------ Supplied information ------

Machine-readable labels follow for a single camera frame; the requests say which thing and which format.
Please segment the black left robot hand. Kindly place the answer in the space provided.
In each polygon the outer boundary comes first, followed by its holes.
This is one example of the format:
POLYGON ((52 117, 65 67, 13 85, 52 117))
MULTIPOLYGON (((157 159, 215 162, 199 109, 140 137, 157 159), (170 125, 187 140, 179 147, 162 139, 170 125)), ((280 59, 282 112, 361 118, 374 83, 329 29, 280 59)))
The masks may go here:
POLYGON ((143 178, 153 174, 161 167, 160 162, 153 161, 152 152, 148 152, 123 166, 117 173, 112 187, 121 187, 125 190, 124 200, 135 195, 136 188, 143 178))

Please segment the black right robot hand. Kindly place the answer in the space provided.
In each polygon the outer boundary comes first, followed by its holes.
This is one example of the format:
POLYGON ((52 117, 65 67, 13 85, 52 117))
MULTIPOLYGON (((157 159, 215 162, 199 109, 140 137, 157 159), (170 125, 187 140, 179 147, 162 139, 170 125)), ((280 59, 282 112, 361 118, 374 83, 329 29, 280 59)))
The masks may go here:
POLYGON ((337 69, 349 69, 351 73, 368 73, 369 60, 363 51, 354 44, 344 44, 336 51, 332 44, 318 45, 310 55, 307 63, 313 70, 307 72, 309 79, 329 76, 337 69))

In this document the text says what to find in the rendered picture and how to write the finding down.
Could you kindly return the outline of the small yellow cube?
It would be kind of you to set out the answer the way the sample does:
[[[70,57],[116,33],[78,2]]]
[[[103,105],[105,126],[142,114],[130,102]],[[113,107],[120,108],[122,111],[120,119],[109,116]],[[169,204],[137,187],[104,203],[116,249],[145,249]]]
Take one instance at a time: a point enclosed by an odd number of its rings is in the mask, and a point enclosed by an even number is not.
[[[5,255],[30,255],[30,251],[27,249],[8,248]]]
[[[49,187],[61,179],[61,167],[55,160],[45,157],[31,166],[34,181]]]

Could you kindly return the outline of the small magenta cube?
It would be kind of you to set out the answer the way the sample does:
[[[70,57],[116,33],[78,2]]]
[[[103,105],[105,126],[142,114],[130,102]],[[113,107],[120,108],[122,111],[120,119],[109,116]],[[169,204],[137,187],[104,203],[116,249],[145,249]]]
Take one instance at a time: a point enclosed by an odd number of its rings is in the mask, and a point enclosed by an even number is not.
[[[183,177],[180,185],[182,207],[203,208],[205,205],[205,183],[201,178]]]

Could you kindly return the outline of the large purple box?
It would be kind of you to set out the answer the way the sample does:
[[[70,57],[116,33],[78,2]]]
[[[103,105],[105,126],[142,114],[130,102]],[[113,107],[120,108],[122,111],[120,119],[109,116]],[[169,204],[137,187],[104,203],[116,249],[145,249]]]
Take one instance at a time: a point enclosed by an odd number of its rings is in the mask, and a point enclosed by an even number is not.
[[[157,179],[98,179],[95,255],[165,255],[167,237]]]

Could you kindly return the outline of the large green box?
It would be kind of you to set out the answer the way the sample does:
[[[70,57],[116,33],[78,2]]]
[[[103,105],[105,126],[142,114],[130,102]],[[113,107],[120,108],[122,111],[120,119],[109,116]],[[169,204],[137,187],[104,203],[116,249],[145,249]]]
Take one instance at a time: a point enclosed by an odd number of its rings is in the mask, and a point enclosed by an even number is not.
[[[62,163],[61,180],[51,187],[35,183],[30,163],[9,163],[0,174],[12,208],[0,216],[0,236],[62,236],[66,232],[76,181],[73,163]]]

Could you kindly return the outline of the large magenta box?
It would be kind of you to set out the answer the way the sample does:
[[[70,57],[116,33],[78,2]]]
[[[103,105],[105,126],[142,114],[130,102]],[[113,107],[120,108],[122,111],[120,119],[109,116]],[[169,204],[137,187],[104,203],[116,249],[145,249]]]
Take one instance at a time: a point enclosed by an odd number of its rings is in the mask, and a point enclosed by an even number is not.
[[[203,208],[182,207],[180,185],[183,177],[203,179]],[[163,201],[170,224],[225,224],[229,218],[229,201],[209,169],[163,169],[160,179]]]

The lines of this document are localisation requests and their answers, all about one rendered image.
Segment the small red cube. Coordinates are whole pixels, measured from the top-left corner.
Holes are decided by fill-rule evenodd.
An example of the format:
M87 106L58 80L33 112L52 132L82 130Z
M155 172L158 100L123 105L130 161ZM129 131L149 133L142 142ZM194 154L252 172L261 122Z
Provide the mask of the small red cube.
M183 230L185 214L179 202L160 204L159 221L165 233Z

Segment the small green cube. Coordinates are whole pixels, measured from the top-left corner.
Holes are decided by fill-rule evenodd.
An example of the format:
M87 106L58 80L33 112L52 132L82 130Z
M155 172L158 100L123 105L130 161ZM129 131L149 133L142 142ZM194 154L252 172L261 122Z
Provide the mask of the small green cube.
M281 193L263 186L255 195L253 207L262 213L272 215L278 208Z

------

Required action:
Retype the data exactly as it reads.

Your response:
Machine-readable labels follow for a single camera frame; the requests say which thing and which format.
Please segment the black left robot hand. Kindly place the answer in the space provided.
In each polygon the outer boundary comes first, followed by its holes.
This is one example of the format:
POLYGON ((52 117, 65 67, 13 85, 52 117))
MULTIPOLYGON (((157 159, 215 162, 199 109, 140 137, 157 159), (170 125, 187 140, 179 147, 162 139, 170 125)), ((280 59, 282 112, 361 118, 374 83, 329 29, 280 59)))
The masks may go here:
POLYGON ((143 178, 153 174, 161 167, 160 162, 153 161, 152 152, 148 152, 123 166, 117 173, 112 187, 121 187, 125 190, 124 200, 135 195, 136 188, 143 178))

Please segment the black right robot hand. Kindly place the answer in the space provided.
In each polygon the outer boundary comes first, followed by its holes.
This is one example of the format:
POLYGON ((52 117, 65 67, 13 85, 52 117))
MULTIPOLYGON (((157 159, 215 162, 199 109, 140 137, 157 159), (170 125, 187 140, 179 147, 162 139, 170 125)), ((280 59, 282 112, 361 118, 374 83, 329 29, 280 59)))
The masks may go here:
POLYGON ((337 69, 349 69, 351 73, 368 73, 369 60, 363 51, 354 44, 344 44, 336 51, 332 44, 318 45, 310 55, 307 63, 313 70, 307 72, 309 79, 329 76, 337 69))

In this document the text says what to find in the rendered picture and how to write the finding down.
Could you kindly return the outline of the small yellow cube?
It would be kind of you to set out the answer the way the sample does:
[[[70,57],[116,33],[78,2]]]
[[[103,105],[105,126],[142,114],[130,102]],[[113,107],[120,108],[122,111],[120,119],[109,116]],[[169,204],[137,187],[104,203],[116,249],[145,249]]]
Take one instance at a time: a point enclosed by an odd number of its rings is in the mask, and a point enclosed by an even number is not.
[[[5,255],[30,255],[30,251],[27,249],[8,248]]]
[[[49,187],[61,179],[61,167],[55,160],[45,157],[31,166],[34,181]]]

Could you kindly return the outline of the small magenta cube?
It would be kind of you to set out the answer the way the sample does:
[[[70,57],[116,33],[78,2]]]
[[[103,105],[105,126],[142,114],[130,102]],[[113,107],[120,108],[122,111],[120,119],[109,116]],[[169,204],[137,187],[104,203],[116,249],[145,249]]]
Take one instance at a time: a point enclosed by an odd number of its rings is in the mask, and a point enclosed by an even number is not.
[[[183,177],[180,185],[182,207],[203,208],[205,205],[205,183],[201,178]]]

Could you kindly return the outline of the large purple box?
It would be kind of you to set out the answer the way the sample does:
[[[70,57],[116,33],[78,2]]]
[[[103,105],[105,126],[142,114],[130,102]],[[113,107],[120,108],[122,111],[120,119],[109,116]],[[169,204],[137,187],[104,203],[116,249],[145,249]]]
Take one instance at a time: a point enclosed by an odd number of its rings is in the mask, and a point enclosed by an even number is not.
[[[157,179],[98,179],[95,255],[165,255],[167,237]]]

Could you kindly return the outline of the large green box?
It would be kind of you to set out the answer the way the sample does:
[[[70,57],[116,33],[78,2]]]
[[[103,105],[105,126],[142,114],[130,102]],[[113,107],[120,108],[122,111],[120,119],[109,116]],[[169,204],[137,187],[104,203],[116,249],[145,249]]]
Take one instance at a time: a point enclosed by an odd number of its rings is in the mask, and a point enclosed by an even number is not.
[[[62,163],[61,180],[51,187],[35,183],[30,163],[9,163],[0,174],[12,208],[0,216],[0,236],[62,236],[66,232],[76,181],[73,163]]]

Could you kindly return the outline of the large magenta box?
It would be kind of you to set out the answer the way the sample does:
[[[70,57],[116,33],[78,2]]]
[[[103,105],[105,126],[142,114],[130,102]],[[113,107],[120,108],[122,111],[120,119],[109,116]],[[169,204],[137,187],[104,203],[116,249],[145,249]]]
Take one instance at a time: a point enclosed by an odd number of its rings is in the mask, and a point enclosed by an even number is not.
[[[203,208],[182,207],[180,185],[183,177],[203,179]],[[163,201],[170,224],[225,224],[229,218],[229,201],[209,169],[163,169],[160,179]]]

The lines of this document are localisation requests and their answers, all about one rendered image.
Segment the small red cube. Coordinates are whole pixels, measured from the top-left corner.
Holes are decided by fill-rule evenodd.
An example of the format:
M87 106L58 80L33 112L52 132L82 130Z
M155 172L158 100L123 105L130 161ZM129 131L149 133L142 142ZM194 154L252 172L261 122Z
Provide the mask of the small red cube.
M183 230L185 214L179 202L160 204L159 221L165 233Z

Segment the small green cube. Coordinates are whole pixels, measured from the top-left corner.
Holes are decided by fill-rule evenodd.
An example of the format:
M87 106L58 80L33 112L52 132L82 130Z
M155 172L158 100L123 105L130 161ZM129 131L149 133L142 142ZM194 154L252 172L261 122Z
Provide the mask of the small green cube.
M281 193L263 186L255 195L253 207L262 213L272 215L278 208Z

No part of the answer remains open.